*What the task requires*: In full and without alteration, write out the lines below.

*Recorded information*:
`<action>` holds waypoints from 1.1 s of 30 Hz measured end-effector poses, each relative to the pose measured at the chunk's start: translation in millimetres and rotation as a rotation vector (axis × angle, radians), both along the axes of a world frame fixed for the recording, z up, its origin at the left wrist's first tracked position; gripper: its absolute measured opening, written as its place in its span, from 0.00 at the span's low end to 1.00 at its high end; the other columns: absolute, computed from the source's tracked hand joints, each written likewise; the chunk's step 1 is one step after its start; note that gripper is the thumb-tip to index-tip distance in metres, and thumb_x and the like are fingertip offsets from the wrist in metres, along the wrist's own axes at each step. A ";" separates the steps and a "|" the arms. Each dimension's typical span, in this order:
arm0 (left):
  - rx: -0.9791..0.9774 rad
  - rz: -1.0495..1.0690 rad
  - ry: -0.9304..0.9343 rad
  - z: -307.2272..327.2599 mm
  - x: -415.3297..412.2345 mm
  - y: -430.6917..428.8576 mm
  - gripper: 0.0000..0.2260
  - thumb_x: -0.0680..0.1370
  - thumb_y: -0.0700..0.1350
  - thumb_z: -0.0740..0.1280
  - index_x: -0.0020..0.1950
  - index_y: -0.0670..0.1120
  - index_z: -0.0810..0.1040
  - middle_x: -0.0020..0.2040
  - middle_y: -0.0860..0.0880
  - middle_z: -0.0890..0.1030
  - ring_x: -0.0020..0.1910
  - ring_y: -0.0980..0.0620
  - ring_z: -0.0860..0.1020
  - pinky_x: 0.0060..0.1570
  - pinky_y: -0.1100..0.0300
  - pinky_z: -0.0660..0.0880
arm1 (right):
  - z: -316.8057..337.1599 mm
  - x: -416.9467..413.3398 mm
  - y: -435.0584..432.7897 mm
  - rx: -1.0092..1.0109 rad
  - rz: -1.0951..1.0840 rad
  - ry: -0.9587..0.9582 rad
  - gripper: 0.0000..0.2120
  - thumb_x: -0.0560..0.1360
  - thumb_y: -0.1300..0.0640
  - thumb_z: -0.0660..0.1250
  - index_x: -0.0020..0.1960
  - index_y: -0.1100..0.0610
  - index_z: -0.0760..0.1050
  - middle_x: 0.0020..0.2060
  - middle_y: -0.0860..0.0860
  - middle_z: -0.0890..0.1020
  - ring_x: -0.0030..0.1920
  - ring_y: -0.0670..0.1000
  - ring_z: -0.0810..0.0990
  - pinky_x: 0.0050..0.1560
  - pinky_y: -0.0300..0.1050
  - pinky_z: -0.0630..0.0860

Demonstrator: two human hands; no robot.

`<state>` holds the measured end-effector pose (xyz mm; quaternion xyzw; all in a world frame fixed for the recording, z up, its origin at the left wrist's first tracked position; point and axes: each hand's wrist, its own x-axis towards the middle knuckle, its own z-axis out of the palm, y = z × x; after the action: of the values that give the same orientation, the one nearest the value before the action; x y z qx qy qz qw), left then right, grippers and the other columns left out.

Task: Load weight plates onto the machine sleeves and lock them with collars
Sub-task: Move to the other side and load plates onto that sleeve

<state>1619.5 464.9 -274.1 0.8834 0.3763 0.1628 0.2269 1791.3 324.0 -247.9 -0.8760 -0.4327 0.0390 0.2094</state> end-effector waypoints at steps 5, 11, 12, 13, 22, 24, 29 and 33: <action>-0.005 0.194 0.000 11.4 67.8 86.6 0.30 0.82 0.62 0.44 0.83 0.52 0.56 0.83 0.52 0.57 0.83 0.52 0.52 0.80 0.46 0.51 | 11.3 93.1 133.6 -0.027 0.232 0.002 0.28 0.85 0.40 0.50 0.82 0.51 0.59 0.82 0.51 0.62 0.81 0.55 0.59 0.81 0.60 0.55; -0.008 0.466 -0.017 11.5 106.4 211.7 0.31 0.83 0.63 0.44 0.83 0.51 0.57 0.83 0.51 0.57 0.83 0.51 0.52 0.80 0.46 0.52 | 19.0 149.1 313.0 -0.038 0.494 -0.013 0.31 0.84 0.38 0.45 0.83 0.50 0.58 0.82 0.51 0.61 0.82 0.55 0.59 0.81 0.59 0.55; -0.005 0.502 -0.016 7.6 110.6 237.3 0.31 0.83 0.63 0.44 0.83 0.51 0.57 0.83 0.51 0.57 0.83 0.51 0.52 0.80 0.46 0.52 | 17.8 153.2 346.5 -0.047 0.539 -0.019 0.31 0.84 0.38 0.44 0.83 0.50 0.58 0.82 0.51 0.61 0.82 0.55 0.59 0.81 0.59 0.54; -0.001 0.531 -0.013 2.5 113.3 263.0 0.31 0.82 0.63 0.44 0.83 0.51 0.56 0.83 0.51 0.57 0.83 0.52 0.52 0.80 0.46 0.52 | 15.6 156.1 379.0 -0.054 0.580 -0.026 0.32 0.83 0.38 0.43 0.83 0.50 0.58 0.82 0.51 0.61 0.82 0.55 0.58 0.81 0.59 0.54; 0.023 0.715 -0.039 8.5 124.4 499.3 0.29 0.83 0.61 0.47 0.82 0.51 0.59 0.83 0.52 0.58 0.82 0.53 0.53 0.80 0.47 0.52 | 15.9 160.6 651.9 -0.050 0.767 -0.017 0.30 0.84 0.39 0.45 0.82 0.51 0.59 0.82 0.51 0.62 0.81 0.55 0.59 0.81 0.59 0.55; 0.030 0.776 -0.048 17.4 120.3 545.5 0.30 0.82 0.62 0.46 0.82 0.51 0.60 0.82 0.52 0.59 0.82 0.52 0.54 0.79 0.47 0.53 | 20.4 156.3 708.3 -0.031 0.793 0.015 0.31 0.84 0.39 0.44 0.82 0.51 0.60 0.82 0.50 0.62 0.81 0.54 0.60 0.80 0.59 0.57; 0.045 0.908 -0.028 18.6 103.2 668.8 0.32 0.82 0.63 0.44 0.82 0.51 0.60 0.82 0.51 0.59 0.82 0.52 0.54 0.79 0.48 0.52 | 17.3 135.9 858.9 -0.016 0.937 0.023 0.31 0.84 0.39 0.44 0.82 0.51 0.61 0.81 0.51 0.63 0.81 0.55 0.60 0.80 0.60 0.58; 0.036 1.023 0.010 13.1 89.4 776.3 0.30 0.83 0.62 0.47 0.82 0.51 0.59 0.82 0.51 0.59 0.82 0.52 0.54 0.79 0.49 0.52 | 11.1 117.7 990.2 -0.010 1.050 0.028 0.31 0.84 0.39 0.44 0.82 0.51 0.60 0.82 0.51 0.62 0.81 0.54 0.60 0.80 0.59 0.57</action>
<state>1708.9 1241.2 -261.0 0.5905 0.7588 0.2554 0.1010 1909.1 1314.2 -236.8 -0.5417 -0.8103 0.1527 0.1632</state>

*Output below*:
`<action>` holds waypoints from 1.1 s of 30 Hz measured end-effector poses, each relative to the pose measured at the chunk's start: translation in millimetres and rotation as a rotation vector (axis × angle, radians), both along the axes of a world frame fixed for the recording, z up, its origin at the left wrist's first tracked position; gripper: its absolute measured opening, written as its place in its span, from 0.00 at the span's low end to 1.00 at its high end; the other columns: absolute, computed from the source's tracked hand joints, each written likewise; the chunk's step 1 is one step after its start; note that gripper is the thumb-tip to index-tip distance in metres, and thumb_x and the like are fingertip offsets from the wrist in metres, along the wrist's own axes at each step. A ";" separates the steps and a "|" the arms. Each dimension's typical span, in this order:
arm0 (left):
  - rx: -0.9791..0.9774 rad
  - rz: -1.0495..1.0690 rad
  - ry: -0.9304..0.9343 rad
  - z: -307.2272..327.2599 mm
  - x: -415.3297..412.2345 mm
  - y: -430.6917..428.8576 mm
  - gripper: 0.0000..0.2260
  - thumb_x: -0.0680..0.1370
  - thumb_y: -0.0700..0.1350
  - thumb_z: -0.0740..0.1280
  - index_x: -0.0020..0.1950
  - index_y: -0.0670..0.1120
  - index_z: -0.0810..0.1040
  - middle_x: -0.0020..0.2040
  - middle_y: -0.0860..0.0880
  - middle_z: -0.0890..0.1030
  - ring_x: -0.0020..0.1910
  - ring_y: -0.0980..0.0620
  - ring_z: -0.0860..0.1020
  - pinky_x: 0.0060..0.1570
  - pinky_y: -0.1100..0.0300
  - pinky_z: -0.0660..0.0880
arm1 (right):
  - z: -316.8057..337.1599 mm
  - x: -416.9467..413.3398 mm
  - y: -435.0584..432.7897 mm
  - rx: -1.0092..1.0109 rad
  - rz: -1.0951..1.0840 rad
  - ry: -0.9587..0.9582 rad
  - gripper: 0.0000..0.2120
  - thumb_x: -0.0560..0.1360
  - thumb_y: -0.1300..0.0640
  - thumb_z: -0.0660..0.1250
  - index_x: -0.0020..0.1960
  - index_y: -0.1100..0.0610
  - index_z: -0.0760..0.1050
  - middle_x: 0.0020..0.2060
  - middle_y: -0.0860..0.0860
  - middle_z: -0.0890..0.1020
  - ring_x: -0.0030..0.1920
  - ring_y: -0.0670..0.1000
  - ring_z: -0.0810..0.0990
  - pinky_x: 0.0050..0.1560
  - pinky_y: -0.0300..0.1050
  - pinky_z: -0.0630..0.0860

Demonstrator: two human hands; no robot.

`<state>` holds the measured end-effector pose (xyz mm; quaternion xyzw; all in a world frame fixed for the recording, z up, its origin at the left wrist's first tracked position; point and axes: each hand's wrist, its own x-axis towards the middle knuckle, its own z-axis out of the palm, y = z × x; after the action: of the values that give the same orientation, the one nearest the value before the action; x y z qx qy qz qw), left then right, grippers and the other columns left out.

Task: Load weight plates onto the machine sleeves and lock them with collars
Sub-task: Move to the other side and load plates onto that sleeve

<state>1619.5 464.9 -274.1 0.8834 0.3763 0.1628 0.2269 1791.3 324.0 -247.9 -0.8760 -0.4327 0.0390 0.2094</state> end-effector waypoints at steps 5, 11, 12, 13, 22, 24, 29 and 33: <action>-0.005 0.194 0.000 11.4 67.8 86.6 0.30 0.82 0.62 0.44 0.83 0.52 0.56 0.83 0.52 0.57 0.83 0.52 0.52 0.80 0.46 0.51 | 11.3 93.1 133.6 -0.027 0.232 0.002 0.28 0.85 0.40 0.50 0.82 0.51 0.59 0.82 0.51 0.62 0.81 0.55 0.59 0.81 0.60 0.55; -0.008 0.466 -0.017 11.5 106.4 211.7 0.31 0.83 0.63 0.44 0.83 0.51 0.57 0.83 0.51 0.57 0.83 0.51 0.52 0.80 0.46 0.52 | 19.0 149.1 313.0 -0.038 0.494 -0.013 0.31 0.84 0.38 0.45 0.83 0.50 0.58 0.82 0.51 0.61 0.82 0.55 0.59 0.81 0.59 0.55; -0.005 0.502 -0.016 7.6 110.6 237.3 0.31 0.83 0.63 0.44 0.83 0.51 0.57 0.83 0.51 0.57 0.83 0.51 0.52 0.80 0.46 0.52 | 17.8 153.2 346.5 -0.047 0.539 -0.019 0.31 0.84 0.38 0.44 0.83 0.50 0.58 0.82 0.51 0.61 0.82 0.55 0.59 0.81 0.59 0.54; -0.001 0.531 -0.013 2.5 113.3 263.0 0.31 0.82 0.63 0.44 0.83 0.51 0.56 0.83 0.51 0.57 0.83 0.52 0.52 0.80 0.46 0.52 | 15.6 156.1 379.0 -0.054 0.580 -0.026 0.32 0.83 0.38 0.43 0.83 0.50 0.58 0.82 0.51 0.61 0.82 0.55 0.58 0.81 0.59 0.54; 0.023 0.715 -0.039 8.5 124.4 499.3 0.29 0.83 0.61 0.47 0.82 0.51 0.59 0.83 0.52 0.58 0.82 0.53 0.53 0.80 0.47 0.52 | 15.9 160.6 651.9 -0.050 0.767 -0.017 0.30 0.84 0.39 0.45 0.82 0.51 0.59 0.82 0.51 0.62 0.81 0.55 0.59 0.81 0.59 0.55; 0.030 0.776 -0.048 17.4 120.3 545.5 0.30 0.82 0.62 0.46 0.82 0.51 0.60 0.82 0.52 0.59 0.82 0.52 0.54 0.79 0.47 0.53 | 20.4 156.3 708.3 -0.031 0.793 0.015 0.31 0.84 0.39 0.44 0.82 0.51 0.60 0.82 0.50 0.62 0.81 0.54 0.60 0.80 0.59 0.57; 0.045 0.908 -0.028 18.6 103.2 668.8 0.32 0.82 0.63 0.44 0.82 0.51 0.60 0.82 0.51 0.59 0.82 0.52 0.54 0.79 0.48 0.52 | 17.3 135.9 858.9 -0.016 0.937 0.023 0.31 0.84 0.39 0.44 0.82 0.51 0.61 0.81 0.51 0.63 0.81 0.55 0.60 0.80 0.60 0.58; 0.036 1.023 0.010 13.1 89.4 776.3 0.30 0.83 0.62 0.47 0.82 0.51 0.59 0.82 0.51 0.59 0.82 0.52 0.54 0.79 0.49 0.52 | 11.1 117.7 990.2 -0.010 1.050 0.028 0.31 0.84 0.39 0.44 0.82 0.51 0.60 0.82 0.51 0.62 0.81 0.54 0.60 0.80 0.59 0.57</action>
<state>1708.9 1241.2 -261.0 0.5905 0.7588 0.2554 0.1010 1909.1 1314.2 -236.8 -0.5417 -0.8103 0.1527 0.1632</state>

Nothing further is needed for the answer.